Abstract
Background: Targeting the immune checkpoints in solid tumors becomes hot recently. Programmed cell death ligand 1 (PD-L1) is ligand for programmed death 1 (PD-1), which is known to negatively regulate T-cell activation. In the present study, we investigated the expression of PD-L1 in tumor specimens of gastric cancer and its relationships with clinicopathological variables and survival. Methods: The expression of PD-L1 in 132 surgically resected specimens of stage II and III gastric cancer was evaluated by immunohistochemistry in microarray tissue. Results: Expression of PD-L1 was observed in 50.8% (67/132) of gastric cancer tumor specimens. Patients whose tumor size over 5cm had a higher positive rate of PD-L1 expression. There was no relationship between the expression of PD-L1 and other clinicopathological variables including age, gender, clinical stage, location as well as histological differentiation. PD-L1 positive patients had significantly poorer survival than negative patients. The 5-year survival rates was 83.1% in those with PD-L1 negative patients and 50.7% for PD-L1 positive patients (P<0.001). The multivariate analysis indicated that both PD-L1 positive and Tumor-node-metastasis stage were independent prognostic factors in gastric cancer patients (P=0.001 and 0.025, respectively). Conclusions: The expression of PD-L1 was found in half of stages II and III gastric cancer patients. Positive of PD-L1 expression indicated poor survival in Chinese stages II and III gastric adenocarcinoma patients. These results may provide the clue for immunotherapy in the adjuvant treatment setting of gastric cancer patients.

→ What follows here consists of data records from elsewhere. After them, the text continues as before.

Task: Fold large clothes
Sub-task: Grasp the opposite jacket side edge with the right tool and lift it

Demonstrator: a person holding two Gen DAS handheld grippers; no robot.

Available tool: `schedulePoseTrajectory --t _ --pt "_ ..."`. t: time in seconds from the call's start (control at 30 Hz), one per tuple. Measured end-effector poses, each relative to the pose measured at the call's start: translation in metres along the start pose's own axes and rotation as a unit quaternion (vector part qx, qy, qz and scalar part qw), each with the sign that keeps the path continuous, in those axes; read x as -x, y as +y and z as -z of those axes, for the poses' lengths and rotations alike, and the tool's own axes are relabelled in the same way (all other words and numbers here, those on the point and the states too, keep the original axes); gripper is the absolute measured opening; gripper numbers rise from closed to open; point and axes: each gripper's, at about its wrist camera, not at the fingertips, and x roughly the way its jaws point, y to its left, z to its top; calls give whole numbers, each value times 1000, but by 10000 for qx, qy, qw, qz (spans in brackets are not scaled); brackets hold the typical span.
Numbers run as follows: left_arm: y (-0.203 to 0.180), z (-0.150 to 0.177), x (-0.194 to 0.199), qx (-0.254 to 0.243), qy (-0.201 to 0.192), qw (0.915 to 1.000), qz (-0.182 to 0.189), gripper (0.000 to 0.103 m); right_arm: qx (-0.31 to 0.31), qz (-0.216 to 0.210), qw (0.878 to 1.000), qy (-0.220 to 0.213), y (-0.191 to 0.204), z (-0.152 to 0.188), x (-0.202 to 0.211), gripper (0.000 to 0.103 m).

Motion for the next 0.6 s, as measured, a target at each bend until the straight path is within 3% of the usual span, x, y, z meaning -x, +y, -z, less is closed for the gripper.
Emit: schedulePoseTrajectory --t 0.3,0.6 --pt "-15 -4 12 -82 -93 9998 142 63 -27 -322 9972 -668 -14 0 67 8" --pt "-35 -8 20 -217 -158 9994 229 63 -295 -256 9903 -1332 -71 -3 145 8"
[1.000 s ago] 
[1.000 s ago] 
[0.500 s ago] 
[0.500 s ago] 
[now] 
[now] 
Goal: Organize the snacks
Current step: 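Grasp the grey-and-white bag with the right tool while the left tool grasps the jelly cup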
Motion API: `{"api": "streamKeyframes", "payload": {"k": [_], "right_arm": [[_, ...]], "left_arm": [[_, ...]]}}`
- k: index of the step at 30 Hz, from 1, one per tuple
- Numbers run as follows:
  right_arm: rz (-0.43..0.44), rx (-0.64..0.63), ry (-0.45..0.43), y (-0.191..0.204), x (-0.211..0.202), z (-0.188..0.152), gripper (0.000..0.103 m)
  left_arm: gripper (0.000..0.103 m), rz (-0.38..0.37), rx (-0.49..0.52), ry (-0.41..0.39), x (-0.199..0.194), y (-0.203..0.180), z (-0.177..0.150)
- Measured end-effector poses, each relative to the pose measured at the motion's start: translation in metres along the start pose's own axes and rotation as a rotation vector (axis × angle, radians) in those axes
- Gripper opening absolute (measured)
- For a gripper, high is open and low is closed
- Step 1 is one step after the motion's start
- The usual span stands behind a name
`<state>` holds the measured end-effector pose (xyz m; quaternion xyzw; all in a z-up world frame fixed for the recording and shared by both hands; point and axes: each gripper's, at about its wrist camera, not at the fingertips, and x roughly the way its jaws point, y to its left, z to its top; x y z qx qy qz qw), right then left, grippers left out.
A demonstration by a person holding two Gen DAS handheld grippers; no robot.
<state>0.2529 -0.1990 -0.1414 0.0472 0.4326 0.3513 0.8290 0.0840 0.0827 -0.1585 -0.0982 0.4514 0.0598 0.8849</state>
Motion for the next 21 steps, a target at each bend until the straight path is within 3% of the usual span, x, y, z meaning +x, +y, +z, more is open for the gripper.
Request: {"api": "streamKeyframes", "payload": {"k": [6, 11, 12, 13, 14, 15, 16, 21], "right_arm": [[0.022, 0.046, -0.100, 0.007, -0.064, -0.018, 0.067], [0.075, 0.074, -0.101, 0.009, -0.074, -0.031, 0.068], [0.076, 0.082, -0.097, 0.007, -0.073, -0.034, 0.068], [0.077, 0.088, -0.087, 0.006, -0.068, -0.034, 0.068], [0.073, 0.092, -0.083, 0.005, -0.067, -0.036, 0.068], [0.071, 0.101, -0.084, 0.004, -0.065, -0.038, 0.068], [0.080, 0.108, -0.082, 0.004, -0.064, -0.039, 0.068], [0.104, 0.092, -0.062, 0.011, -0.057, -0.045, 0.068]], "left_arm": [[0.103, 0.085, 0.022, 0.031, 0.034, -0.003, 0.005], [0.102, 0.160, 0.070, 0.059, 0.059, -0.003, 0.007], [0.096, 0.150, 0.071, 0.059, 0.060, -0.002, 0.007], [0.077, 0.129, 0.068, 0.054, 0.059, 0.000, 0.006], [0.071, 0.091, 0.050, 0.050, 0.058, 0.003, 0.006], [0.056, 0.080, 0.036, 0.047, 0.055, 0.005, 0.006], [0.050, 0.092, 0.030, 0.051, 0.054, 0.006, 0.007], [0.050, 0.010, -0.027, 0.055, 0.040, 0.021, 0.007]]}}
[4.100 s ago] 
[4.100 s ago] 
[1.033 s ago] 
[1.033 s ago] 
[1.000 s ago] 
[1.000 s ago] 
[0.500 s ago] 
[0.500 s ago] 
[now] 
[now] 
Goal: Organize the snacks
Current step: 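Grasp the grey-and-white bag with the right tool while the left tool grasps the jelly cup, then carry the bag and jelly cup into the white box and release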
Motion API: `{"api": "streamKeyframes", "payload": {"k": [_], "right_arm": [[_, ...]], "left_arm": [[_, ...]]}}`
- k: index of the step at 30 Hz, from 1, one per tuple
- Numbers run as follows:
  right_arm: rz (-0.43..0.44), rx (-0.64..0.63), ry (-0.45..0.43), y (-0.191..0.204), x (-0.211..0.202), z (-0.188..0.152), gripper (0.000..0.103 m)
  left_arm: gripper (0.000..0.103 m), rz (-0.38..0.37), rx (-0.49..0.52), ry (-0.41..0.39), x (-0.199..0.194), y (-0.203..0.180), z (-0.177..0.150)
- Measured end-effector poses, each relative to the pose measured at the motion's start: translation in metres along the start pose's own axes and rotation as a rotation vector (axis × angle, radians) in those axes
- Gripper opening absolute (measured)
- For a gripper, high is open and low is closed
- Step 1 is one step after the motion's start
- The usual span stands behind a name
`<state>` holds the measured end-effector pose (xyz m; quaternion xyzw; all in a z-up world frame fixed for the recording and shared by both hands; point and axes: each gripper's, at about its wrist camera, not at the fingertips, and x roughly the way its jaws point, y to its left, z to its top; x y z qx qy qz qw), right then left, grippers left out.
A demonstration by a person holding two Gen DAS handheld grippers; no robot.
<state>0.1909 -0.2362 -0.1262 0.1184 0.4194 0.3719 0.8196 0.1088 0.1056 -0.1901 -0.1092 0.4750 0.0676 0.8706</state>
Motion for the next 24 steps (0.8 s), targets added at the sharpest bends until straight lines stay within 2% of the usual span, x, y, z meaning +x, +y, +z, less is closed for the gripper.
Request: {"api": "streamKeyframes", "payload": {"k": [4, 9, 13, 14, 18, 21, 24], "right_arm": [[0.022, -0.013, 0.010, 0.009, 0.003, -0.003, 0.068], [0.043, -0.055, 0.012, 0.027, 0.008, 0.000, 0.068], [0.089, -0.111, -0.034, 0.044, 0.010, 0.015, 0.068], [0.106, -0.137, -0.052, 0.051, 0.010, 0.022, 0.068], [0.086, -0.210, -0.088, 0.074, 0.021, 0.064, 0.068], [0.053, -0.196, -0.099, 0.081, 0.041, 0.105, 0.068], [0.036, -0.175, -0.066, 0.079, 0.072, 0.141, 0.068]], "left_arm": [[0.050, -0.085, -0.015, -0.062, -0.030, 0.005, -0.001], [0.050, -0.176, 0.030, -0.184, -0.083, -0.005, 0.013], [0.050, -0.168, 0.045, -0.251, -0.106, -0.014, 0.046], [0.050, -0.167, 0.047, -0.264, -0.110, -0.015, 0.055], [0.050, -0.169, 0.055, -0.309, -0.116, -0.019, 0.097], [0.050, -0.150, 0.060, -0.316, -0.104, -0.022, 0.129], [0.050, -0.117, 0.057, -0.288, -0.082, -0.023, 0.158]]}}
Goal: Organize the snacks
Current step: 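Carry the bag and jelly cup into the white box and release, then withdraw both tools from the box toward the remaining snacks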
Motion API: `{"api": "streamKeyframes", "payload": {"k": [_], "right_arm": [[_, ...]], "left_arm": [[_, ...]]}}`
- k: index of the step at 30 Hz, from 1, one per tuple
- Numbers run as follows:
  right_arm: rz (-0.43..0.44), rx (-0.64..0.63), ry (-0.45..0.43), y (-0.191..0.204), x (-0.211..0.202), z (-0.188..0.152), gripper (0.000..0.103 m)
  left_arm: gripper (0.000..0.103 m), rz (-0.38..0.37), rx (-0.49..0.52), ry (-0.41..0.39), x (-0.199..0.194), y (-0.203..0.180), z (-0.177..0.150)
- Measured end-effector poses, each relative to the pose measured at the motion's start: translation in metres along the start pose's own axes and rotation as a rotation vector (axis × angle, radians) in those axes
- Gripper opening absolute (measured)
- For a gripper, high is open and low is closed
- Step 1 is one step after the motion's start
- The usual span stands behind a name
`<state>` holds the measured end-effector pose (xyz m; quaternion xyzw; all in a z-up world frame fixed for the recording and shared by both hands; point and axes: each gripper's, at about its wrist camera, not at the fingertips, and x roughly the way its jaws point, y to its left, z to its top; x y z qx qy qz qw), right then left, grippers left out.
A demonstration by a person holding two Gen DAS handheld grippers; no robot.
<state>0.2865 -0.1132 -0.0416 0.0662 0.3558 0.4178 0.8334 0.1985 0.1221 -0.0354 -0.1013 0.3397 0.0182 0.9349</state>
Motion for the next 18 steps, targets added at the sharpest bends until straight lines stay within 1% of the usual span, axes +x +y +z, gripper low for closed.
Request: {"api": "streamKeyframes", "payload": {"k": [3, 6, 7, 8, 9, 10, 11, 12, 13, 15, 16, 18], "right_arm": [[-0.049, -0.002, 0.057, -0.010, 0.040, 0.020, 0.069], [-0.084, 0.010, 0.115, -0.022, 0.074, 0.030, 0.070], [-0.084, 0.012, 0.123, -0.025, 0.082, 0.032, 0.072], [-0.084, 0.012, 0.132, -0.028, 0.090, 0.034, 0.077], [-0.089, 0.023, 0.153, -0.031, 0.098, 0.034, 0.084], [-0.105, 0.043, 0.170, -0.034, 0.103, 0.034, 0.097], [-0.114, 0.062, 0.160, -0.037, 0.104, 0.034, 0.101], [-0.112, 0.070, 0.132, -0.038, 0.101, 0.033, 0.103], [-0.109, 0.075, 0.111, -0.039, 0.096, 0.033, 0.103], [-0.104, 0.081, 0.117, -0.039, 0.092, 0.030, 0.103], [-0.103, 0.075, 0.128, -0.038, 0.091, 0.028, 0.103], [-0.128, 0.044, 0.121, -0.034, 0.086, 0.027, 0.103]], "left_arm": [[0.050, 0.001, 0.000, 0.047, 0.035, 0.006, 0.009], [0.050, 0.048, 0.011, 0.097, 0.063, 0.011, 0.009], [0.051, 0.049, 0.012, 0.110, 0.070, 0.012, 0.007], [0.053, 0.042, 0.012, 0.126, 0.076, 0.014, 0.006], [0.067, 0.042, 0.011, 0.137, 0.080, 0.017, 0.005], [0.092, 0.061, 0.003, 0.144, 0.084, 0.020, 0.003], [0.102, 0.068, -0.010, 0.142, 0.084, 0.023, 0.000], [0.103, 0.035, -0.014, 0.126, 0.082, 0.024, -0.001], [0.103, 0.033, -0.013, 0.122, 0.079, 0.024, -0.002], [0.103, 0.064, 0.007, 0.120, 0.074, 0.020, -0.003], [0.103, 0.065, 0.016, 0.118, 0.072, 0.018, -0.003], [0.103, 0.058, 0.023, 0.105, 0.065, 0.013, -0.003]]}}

Keywords: Clinicopathologic features, gastric cancer, PD-L1, prognosis
Introduction
Gastric cancer is the second leading cause of cancer-related death worldwide [1]. The incidence of gastric carcinoma varies significantly from one part of the world to another and it is particularly common in Eastern Asia, especially in China [2]. In our previous report, we found out that at the time of diagnosis, stage II and III gastric cancer patients accounted for about 28% and 33% of the whole population respectively [3]. The five-year survival rate for the stage II and III gastric cancer patients was around 70% and 40% respectively [3,4]. Stages II and III gastric cancer patients are a special group of patients. They have the potential to be cured, however, they are also under threaten to develop disease recurrent or distant metastasis [5]. To figure out the prognostic factors for this group of patients would be helpful to pick up patients who need close follow up.
Programmed cell death ligand 1 (PD-L1, CD274, B7-H1) is one of the members of the B7 superfamily [6,7]. The B7 family members have been shown to down-regulate T-cell activation through receptor programmed death 1 (PD-1) [8,9]. PD-L1 is more broadly expressed than the other B7 superfamily members. The PD-1/PD-L1 interaction serves as an important regulatory check against an excessive adoptive immune response to antigens and autoimmunity [10]. Thus, on T-cell receptor activation, PD-L1 acts as a negative regulator of the immune response [11,12].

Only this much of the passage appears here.